#### INSTRUCTIONS FOR THE TASK:
The response must contain every line below in which "camera" appears.

Collected data entries
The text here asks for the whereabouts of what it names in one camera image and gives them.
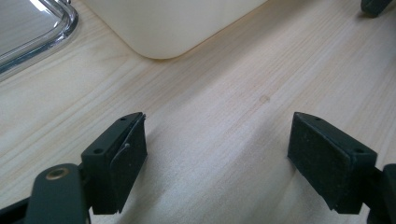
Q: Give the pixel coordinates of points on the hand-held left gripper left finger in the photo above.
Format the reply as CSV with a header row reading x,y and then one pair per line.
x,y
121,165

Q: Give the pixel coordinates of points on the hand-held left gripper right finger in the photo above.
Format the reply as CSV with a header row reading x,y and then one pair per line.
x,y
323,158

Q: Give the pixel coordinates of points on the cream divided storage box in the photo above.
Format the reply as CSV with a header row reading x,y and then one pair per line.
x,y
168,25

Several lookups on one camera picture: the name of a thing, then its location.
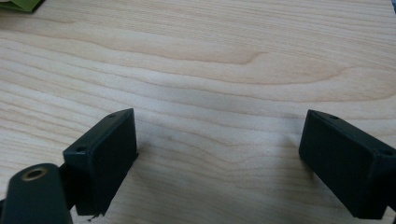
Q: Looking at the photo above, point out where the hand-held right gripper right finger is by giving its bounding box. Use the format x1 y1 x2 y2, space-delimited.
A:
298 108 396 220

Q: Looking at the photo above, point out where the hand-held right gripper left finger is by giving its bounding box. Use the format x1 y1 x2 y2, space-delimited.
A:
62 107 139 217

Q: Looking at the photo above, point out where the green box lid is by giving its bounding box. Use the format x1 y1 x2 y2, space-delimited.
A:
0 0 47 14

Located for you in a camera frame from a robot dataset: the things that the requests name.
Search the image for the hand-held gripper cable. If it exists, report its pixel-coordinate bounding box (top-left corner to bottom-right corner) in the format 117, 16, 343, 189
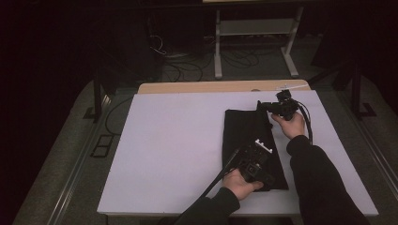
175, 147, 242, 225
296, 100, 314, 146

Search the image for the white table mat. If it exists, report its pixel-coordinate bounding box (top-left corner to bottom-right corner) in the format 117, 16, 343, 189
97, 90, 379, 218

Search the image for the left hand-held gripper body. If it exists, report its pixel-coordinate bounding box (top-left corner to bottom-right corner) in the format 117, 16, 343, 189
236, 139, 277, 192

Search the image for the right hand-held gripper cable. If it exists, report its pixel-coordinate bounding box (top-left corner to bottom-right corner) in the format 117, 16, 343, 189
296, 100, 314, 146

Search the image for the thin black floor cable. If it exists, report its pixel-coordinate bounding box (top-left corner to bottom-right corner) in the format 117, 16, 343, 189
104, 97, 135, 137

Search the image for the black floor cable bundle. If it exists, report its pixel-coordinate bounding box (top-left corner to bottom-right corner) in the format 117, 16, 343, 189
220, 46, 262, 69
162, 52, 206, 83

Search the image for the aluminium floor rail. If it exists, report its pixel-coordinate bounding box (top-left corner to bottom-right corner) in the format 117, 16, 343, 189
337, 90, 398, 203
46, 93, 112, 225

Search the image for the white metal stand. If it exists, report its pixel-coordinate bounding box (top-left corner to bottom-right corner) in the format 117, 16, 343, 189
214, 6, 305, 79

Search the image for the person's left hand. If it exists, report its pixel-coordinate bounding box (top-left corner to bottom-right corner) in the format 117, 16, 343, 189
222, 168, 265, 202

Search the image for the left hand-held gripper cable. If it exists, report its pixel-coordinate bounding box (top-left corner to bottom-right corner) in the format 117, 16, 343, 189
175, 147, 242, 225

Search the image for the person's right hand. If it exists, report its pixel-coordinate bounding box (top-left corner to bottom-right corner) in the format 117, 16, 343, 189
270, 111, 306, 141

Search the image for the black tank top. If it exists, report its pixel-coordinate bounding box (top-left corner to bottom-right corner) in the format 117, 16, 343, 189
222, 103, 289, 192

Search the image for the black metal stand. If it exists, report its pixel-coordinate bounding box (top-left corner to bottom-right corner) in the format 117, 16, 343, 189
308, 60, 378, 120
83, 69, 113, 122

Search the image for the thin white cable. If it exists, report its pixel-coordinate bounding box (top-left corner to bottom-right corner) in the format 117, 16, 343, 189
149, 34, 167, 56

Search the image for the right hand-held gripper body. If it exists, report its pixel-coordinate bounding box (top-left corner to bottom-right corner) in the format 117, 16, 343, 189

#### WRITTEN RESPONSE:
The text here asks for the whereabouts of what it names in one camera image and gives them.
Several lookups on one camera picture: the name of a thing, then its location.
Located for you in a camera frame from a robot dataset: the things that the requests name.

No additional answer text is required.